#### Work instruction
Retype all of the data shown below, keeping every character the same.

#### Data
--------------------

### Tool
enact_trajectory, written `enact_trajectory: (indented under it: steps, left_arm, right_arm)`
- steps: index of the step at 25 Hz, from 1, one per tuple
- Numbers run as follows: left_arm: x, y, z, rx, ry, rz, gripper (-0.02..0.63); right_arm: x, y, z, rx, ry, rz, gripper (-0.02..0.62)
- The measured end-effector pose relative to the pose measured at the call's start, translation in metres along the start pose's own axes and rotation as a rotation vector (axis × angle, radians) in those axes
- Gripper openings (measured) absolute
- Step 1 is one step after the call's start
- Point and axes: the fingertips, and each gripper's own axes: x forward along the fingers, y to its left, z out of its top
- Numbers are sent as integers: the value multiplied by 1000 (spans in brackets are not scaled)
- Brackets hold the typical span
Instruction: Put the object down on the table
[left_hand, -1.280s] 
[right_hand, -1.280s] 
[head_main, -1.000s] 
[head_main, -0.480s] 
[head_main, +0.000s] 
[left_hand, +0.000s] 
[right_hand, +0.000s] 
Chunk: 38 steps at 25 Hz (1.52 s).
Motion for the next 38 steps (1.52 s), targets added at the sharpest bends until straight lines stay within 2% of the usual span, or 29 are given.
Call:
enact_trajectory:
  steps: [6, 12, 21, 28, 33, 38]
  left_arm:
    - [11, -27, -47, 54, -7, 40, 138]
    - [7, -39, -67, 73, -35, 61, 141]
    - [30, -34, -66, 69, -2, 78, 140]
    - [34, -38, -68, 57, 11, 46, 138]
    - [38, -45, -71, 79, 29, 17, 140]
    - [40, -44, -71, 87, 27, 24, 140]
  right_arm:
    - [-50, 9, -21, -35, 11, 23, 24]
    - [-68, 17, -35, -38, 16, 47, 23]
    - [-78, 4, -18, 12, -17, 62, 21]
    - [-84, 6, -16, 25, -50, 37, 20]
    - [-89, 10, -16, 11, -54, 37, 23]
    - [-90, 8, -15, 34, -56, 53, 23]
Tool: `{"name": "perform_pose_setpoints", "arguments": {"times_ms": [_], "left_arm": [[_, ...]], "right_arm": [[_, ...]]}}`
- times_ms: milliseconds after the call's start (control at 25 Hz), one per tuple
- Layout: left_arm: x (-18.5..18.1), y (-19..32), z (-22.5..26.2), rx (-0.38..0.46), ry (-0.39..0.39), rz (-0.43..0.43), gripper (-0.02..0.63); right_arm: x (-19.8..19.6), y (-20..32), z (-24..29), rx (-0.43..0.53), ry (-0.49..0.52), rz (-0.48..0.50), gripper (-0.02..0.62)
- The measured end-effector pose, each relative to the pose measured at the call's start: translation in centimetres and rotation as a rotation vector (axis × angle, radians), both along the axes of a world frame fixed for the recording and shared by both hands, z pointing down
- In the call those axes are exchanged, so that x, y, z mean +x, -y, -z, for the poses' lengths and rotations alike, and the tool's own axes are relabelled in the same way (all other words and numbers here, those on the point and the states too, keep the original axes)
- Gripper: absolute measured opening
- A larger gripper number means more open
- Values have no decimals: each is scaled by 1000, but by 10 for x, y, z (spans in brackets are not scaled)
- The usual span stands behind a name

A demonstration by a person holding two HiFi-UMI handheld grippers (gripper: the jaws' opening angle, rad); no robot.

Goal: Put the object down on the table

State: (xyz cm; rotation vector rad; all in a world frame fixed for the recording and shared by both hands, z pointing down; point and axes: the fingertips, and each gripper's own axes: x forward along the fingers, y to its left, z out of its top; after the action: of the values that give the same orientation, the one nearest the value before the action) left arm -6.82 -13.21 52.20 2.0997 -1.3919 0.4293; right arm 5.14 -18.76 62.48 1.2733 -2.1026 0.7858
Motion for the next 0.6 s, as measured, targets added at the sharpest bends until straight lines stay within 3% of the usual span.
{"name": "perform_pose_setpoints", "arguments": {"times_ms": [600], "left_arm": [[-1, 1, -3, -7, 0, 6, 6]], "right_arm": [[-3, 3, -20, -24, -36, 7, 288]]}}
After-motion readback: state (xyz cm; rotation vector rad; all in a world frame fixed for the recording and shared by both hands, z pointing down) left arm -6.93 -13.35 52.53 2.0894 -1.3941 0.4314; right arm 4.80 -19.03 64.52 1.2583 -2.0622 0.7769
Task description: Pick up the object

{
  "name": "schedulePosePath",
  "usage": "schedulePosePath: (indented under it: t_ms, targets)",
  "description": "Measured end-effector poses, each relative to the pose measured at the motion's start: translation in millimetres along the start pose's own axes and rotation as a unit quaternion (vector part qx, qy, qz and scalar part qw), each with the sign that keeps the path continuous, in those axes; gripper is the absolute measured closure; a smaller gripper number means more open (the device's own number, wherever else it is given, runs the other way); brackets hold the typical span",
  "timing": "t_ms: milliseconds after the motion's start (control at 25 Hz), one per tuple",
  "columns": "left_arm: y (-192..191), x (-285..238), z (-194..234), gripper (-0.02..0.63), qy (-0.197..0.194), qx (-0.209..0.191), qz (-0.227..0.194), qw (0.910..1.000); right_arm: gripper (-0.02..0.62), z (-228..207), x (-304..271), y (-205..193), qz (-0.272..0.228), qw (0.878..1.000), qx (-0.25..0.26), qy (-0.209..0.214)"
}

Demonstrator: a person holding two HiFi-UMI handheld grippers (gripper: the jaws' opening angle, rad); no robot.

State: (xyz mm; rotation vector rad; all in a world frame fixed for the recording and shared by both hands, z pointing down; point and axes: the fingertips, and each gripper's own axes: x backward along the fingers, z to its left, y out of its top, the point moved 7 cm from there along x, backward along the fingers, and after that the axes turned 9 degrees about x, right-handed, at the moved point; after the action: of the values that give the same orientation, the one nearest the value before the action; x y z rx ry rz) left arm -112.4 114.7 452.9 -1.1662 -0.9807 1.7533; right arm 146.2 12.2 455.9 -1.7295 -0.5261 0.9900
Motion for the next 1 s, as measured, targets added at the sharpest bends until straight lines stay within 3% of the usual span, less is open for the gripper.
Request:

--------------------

#### Task result
### Tool
enact_trajectory, written `enact_trajectory: (indented under it: steps, left_arm, right_arm)`
- steps: index of the step at 25 Hz, from 1, one per tuple
- Numbers run as follows: left_arm: x, y, z, rx, ry, rz, gripper (-0.02..0.63); right_arm: x, y, z, rx, ry, rz, gripper (-0.02..0.62)
- The measured end-effector pose relative to the pose measured at the call's start, translation in metres along the start pose's own axes and rotation as a rotation vector (axis × angle, radians) in those axes
- Gripper openings (measured) absolute
- Step 1 is one step after the call's start
- Point and axes: the fingertips, and each gripper's own axes: x forward along the fingers, y to its left, z out of its top
- Numbers are sent as integers: the value multiplied by 1000 (spans in brackets are not scaled)
- Brackets hold the typical span
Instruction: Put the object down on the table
[left_hand, -1.280s] 
[right_hand, -1.280s] 
[head_main, -1.000s] 
[head_main, -0.480s] 
[head_main, +0.000s] 
[left_hand, +0.000s] 
[right_hand, +0.000s] 
Chunk: 38 steps at 25 Hz (1.52 s).
Motion for the next 38 steps (1.52 s), targets added at the sharpest bends until straight lines stay within 2% of the usual span, or 29 are given.
Call:
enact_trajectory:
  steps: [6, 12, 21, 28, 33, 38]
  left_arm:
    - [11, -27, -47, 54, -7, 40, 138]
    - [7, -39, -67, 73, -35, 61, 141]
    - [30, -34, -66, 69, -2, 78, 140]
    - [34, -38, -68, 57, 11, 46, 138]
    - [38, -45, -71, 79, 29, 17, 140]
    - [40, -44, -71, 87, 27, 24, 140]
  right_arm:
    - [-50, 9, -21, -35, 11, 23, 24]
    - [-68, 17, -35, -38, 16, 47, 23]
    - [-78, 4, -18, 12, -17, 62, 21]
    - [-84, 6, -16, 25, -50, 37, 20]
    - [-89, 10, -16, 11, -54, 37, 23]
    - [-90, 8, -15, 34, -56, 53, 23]
Tool: `{"name": "perform_pose_setpoints", "arguments": {"times_ms": [_], "left_arm": [[_, ...]], "right_arm": [[_, ...]]}}`
- times_ms: milliseconds after the call's start (control at 25 Hz), one per tuple
- Layout: left_arm: x (-18.5..18.1), y (-19..32), z (-22.5..26.2), rx (-0.38..0.46), ry (-0.39..0.39), rz (-0.43..0.43), gripper (-0.02..0.63); right_arm: x (-19.8..19.6), y (-20..32), z (-24..29), rx (-0.43..0.53), ry (-0.49..0.52), rz (-0.48..0.50), gripper (-0.02..0.62)
- The measured end-effector pose, each relative to the pose measured at the call's start: translation in centimetres and rotation as a rotation vector (axis × angle, radians), both along the axes of a world frame fixed for the recording and shared by both hands, z pointing down
- In the call those axes are exchanged, so that x, y, z mean +x, -y, -z, for the poses' lengths and rotations alike, and the tool's own axes are relabelled in the same way (all other words and numbers here, those on the point and the states too, keep the original axes)
- Gripper: absolute measured opening
- A larger gripper number means more open
- Values have no decimals: each is scaled by 1000, but by 10 for x, y, z (spans in brackets are not scaled)
- The usual span stands behind a name

A demonstration by a person holding two HiFi-UMI handheld grippers (gripper: the jaws' opening angle, rad); no robot.

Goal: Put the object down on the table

State: (xyz cm; rotation vector rad; all in a world frame fixed for the recording and shared by both hands, z pointing down; point and axes: the fingertips, and each gripper's own axes: x forward along the fingers, y to its left, z out of its top; after the action: of the values that give the same orientation, the one nearest the value before the action) left arm -6.82 -13.21 52.20 2.0997 -1.3919 0.4293; right arm 5.14 -18.76 62.48 1.2733 -2.1026 0.7858
Motion for the next 0.6 s, as measured, targets added at the sharpest bends until straight lines stay within 3% of the usual span.
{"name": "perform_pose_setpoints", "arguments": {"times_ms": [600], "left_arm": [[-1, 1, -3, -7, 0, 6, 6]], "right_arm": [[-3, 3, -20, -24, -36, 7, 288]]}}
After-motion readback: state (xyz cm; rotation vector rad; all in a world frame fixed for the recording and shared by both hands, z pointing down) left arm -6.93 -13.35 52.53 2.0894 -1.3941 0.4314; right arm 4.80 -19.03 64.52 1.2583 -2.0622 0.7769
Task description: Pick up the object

{
  "name": "schedulePosePath",
  "usage": "schedulePosePath: (indented under it: t_ms, targets)",
  "description": "Measured end-effector poses, each relative to the pose measured at the motion's start: translation in millimetres along the start pose's own axes and rotation as a unit quaternion (vector part qx, qy, qz and scalar part qw), each with the sign that keeps the path continuous, in those axes; gripper is the absolute measured closure; a smaller gripper number means more open (the device's own number, wherever else it is given, runs the other way); brackets hold the typical span",
  "timing": "t_ms: milliseconds after the motion's start (control at 25 Hz), one per tuple",
  "columns": "left_arm: y (-192..191), x (-285..238), z (-194..234), gripper (-0.02..0.63), qy (-0.197..0.194), qx (-0.209..0.191), qz (-0.227..0.194), qw (0.910..1.000); right_arm: gripper (-0.02..0.62), z (-228..207), x (-304..271), y (-205..193), qz (-0.272..0.228), qw (0.878..1.000), qx (-0.25..0.26), qy (-0.209..0.214)"
}

Demonstrator: a person holding two HiFi-UMI handheld grippers (gripper: the jaws' opening angle, rad); no robot.

State: (xyz mm; rotation vector rad; all in a world frame fixed for the recording and shared by both hands, z pointing down; point and axes: the fingertips, and each gripper's own axes: x backward along the fingers, z to its left, y out of its top, the point moved 7 cm from there along x, backward along the fingers, and after that the axes turned 9 degrees about x, right-handed, at the moved point; after the action: of the values that give the same orientation, the one nearest the value before the action; x y z rx ry rz) left arm -112.4 114.7 452.9 -1.1662 -0.9807 1.7533; right arm 146.2 12.2 455.9 -1.7295 -0.5261 0.9900
Motion for the next 1 s, as measured, targets added at the sharpest bends until straight lines stay within 3% of the usual span, less is open for the gripper.
Request:

This completes the answer.